Activity: The response should reproduce exactly the lines from the top of the listing below through the one that contains "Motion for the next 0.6", and nothing else; pictures do not belong in it.
[Start of section]
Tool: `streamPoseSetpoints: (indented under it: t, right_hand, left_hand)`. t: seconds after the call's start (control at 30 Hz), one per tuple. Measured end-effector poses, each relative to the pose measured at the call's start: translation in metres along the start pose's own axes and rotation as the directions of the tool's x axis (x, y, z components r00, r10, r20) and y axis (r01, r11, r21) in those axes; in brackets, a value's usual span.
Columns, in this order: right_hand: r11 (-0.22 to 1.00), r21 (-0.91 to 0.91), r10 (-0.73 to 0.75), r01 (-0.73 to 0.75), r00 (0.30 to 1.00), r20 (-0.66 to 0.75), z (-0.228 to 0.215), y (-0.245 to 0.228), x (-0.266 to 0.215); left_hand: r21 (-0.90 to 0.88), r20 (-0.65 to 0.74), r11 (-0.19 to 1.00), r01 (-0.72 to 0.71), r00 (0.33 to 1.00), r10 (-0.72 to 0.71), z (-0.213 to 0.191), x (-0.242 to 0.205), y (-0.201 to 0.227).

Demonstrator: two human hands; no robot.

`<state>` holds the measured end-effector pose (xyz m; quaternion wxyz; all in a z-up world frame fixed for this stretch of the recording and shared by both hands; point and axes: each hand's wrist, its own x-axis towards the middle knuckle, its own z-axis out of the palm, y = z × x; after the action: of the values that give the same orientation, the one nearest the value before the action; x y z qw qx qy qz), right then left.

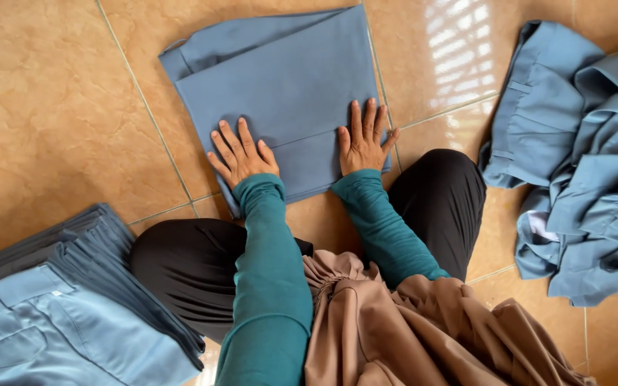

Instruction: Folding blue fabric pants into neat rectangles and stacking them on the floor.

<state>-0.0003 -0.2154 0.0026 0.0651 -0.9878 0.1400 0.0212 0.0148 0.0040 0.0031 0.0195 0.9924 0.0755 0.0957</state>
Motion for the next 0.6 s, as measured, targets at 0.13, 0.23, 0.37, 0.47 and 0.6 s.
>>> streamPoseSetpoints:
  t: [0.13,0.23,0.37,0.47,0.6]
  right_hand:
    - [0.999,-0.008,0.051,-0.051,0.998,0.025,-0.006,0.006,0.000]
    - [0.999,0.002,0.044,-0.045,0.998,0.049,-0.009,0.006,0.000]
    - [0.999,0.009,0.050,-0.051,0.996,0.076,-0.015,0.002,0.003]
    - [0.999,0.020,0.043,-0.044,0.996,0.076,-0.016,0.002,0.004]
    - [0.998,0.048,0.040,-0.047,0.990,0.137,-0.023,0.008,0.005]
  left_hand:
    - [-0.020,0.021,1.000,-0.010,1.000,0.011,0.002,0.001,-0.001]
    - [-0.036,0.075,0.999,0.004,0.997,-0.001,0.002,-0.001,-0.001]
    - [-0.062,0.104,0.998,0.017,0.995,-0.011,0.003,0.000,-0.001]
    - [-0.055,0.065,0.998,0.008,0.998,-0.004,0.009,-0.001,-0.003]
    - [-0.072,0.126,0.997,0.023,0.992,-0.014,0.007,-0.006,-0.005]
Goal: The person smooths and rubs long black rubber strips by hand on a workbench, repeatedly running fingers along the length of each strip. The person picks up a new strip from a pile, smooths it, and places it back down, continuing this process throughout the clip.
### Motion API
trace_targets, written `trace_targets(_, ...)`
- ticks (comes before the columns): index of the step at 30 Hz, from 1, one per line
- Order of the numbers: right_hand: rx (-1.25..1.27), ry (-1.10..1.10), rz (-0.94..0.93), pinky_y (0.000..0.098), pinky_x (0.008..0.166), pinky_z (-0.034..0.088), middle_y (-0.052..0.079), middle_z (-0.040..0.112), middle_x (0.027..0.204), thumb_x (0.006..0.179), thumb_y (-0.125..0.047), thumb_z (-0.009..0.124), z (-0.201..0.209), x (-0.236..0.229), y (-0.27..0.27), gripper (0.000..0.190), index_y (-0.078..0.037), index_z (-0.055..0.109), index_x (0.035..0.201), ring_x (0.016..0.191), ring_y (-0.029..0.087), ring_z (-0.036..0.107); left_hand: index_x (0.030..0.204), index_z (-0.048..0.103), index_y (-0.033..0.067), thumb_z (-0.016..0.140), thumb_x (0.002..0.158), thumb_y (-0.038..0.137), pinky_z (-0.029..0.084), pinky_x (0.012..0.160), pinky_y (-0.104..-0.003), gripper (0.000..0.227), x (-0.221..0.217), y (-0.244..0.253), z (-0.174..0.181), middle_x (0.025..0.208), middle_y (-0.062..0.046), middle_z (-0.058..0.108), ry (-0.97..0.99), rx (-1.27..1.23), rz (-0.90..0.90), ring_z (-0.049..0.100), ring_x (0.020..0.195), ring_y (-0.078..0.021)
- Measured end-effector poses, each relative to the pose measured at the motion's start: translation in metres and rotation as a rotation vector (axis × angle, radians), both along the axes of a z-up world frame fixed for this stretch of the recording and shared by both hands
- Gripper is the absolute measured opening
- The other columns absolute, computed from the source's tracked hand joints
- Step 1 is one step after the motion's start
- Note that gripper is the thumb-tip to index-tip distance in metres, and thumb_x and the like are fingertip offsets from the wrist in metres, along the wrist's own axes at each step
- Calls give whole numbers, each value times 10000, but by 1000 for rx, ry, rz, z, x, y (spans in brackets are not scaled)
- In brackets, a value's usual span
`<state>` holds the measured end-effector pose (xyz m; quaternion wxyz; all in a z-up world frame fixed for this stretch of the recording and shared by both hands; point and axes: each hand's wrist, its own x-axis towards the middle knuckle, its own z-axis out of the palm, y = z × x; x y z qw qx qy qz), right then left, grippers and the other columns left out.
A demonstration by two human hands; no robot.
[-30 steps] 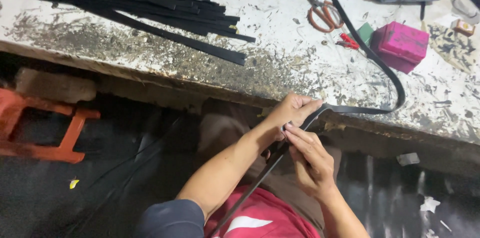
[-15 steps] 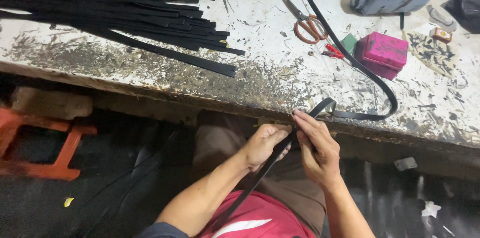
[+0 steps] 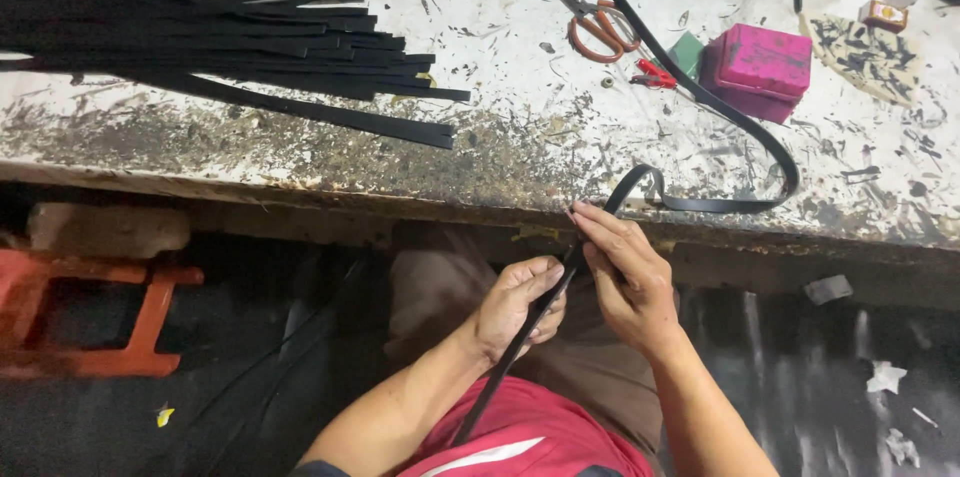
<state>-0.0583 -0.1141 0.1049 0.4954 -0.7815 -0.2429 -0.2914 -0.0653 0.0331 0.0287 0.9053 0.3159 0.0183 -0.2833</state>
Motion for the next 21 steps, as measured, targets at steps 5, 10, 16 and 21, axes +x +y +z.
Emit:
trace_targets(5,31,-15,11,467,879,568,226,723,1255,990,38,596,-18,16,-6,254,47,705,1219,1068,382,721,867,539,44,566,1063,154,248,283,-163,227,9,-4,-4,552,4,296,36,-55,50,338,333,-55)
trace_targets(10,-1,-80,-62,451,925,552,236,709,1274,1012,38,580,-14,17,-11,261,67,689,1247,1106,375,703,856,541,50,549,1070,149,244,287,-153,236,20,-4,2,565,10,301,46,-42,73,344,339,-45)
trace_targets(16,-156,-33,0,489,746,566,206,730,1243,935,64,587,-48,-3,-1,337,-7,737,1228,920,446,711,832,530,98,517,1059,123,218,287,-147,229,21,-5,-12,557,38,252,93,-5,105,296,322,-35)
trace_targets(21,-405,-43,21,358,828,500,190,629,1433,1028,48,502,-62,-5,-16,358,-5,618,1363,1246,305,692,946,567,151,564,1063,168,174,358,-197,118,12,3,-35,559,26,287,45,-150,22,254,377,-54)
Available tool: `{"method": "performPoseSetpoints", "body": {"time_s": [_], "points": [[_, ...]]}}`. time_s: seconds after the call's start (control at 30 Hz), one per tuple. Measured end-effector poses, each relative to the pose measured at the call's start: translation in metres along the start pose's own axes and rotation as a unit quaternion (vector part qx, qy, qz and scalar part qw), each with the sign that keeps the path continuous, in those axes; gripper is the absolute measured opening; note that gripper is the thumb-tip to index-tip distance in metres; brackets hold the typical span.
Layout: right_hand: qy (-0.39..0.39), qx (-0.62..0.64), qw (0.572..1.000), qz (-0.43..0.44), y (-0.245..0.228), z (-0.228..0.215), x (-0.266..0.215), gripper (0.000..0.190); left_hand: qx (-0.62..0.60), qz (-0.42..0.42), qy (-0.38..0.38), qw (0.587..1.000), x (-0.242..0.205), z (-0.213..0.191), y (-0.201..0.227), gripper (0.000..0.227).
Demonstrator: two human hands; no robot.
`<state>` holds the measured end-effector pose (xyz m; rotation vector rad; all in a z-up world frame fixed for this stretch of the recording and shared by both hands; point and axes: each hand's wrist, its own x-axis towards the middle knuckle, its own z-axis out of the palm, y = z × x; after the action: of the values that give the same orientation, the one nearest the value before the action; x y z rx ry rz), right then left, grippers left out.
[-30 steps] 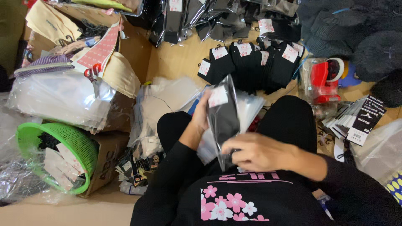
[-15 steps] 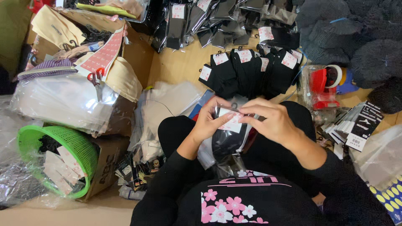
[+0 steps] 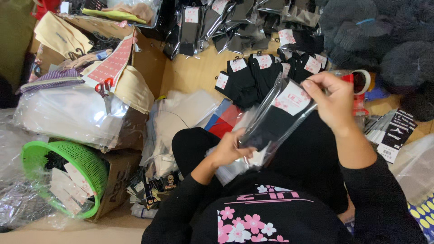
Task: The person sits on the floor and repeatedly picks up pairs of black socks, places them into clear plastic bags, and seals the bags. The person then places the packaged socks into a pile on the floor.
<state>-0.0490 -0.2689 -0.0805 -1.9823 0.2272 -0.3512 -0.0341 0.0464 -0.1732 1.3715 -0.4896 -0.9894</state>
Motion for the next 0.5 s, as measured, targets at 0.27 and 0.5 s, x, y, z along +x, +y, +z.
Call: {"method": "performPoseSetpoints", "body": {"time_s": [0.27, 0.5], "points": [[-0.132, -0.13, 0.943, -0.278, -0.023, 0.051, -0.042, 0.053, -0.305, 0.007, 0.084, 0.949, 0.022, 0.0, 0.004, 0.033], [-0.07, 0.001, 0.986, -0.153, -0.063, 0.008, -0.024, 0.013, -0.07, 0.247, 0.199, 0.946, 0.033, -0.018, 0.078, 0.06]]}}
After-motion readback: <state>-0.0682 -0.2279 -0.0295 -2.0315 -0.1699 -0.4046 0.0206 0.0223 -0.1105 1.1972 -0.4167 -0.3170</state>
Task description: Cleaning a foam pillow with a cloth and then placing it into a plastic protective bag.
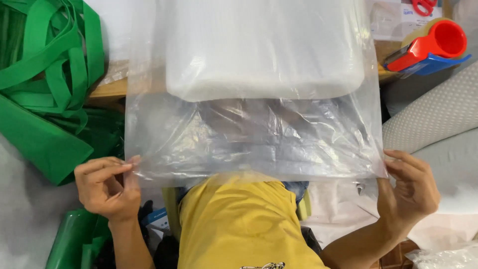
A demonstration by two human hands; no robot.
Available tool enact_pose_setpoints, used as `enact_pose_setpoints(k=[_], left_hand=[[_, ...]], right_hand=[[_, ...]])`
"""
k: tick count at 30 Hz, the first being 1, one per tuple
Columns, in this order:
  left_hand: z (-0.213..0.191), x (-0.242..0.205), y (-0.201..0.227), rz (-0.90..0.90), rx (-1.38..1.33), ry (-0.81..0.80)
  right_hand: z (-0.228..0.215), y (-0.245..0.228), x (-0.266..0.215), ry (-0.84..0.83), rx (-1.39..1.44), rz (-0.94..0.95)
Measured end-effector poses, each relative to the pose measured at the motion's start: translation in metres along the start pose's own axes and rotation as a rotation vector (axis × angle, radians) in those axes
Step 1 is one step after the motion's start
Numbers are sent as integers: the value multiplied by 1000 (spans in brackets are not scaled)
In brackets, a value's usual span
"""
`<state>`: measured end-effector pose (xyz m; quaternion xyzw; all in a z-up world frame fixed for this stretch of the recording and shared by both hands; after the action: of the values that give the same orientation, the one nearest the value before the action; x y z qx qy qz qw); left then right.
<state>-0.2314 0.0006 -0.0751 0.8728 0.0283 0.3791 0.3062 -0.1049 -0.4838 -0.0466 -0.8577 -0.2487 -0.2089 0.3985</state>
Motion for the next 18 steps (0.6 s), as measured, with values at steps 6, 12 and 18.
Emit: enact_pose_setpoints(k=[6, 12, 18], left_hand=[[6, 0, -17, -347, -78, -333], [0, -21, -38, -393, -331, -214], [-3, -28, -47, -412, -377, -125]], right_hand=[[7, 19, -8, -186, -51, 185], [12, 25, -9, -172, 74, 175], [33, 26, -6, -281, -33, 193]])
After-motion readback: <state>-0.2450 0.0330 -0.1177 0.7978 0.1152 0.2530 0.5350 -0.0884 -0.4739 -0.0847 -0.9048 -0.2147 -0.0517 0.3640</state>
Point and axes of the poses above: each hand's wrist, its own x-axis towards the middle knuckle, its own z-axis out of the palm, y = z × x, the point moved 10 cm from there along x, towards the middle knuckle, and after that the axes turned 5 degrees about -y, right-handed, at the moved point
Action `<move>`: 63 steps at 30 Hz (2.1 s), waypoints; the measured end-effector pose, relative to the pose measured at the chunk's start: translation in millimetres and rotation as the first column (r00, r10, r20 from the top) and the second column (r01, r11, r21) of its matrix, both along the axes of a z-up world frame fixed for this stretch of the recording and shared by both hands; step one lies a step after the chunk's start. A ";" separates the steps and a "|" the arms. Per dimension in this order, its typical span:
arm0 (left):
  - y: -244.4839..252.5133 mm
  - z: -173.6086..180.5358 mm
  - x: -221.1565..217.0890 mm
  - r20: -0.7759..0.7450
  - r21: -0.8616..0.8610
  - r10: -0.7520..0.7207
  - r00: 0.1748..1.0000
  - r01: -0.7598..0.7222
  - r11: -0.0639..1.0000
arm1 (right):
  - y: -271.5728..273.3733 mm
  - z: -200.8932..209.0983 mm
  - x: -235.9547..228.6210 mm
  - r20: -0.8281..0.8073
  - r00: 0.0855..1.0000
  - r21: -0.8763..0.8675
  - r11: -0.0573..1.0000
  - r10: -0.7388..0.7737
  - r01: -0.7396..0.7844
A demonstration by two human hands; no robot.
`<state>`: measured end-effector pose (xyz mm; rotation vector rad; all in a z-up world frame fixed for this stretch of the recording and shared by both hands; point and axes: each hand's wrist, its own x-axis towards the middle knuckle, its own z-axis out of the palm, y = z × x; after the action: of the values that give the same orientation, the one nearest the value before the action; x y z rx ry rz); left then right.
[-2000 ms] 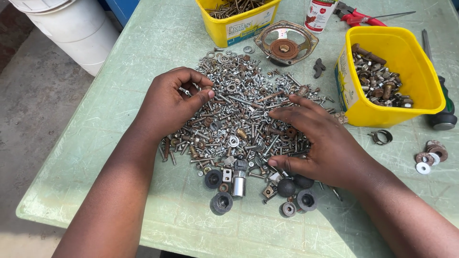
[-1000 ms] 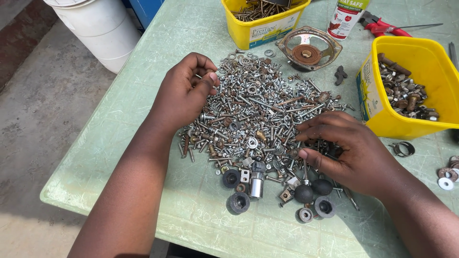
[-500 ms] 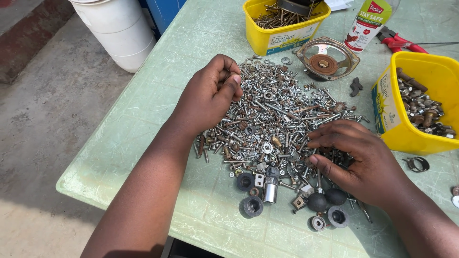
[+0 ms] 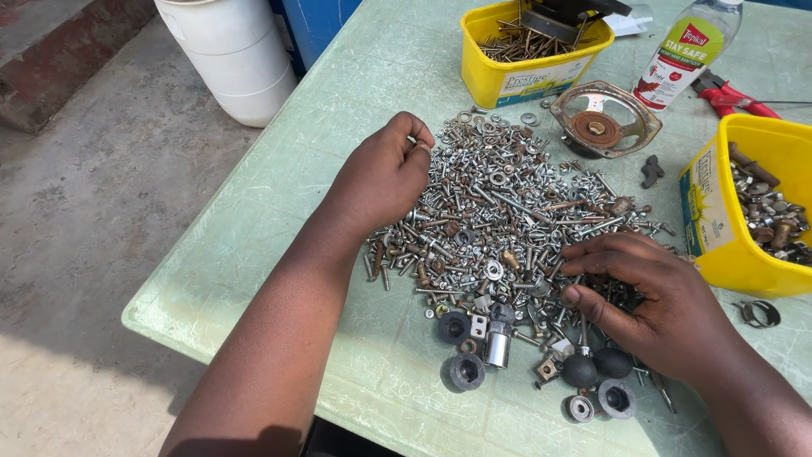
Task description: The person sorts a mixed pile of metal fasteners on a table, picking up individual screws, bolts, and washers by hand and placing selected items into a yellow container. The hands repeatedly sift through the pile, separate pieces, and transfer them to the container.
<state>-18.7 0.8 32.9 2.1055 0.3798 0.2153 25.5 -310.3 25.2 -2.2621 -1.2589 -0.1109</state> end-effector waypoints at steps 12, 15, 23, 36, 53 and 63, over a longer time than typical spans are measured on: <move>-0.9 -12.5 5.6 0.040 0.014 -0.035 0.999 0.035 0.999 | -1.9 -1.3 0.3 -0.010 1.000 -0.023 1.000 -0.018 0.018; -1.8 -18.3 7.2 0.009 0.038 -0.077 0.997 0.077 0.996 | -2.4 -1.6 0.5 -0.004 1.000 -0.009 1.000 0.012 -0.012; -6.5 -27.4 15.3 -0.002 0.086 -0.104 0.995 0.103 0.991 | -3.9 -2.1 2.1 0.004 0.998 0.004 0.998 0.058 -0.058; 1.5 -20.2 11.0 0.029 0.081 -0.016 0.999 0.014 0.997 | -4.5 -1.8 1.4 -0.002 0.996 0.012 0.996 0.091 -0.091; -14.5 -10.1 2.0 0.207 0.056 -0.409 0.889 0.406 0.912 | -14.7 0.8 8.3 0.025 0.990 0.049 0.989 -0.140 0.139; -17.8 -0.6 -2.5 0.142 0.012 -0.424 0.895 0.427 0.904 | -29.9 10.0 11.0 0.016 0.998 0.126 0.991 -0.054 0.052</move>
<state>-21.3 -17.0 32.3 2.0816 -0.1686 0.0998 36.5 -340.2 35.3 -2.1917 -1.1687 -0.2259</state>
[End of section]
Worked solution:
Tool: `streamPoseSetpoints: (indented under it: t, right_hand, left_hand)`. t: seconds after the call's start (control at 30 Hz), one per tuple. Measured end-effector poses, each relative to the pose measured at the call's start: translation in metres along the start pose's own axes and rotation as the directions of the tool's x axis (x, y, z components r00, r10, r20) and y axis (r01, r11, r21) in those axes; in brackets, a value's usual span.
Columns, in this order: right_hand: r11 (-0.22 to 1.00), r21 (-0.91 to 0.91), r10 (-0.73 to 0.75), r01 (-0.73 to 0.75), r00 (0.30 to 1.00), r20 (-0.66 to 0.75), z (-0.228 to 0.215), y (-0.245 to 0.228), x (-0.266 to 0.215); left_hand: r21 (-0.90 to 0.88), r20 (-0.65 to 0.74), r11 (-0.19 to 1.00), r01 (-0.72 to 0.71), r00 (0.33 to 1.00), r10 (-0.72 to 0.71), z (-0.213 to 0.191), x (-0.242 to 0.205), y (-0.201 to 0.227).

Demonstrator: two human hands; no robot.

`<state>` holds the measured end-effector pose (xyz m; quaternion wxyz; all in a z-up world frame fixed for this stretch of the recording and shared by both hands; point and axes: each hand's wrist, its own x-axis towards the middle knuckle, its own z-axis out of the palm, y = z × x; after the action: of the values that give the same orientation, the one nearest the value before the action; x y z qw qx qy qz), right then left.


Instruction: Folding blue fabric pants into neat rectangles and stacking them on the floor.

<state>-0.0003 -0.2154 0.0026 0.0651 -0.9878 0.1400 0.0212 0.0148 0.0040 0.0031 0.0195 0.9924 0.0755 0.0957</state>
Motion for the next 0.6 s, as measured, targets at 0.13, 0.23, 0.37, 0.47 and 0.6 s.

What is written here forms the complete answer.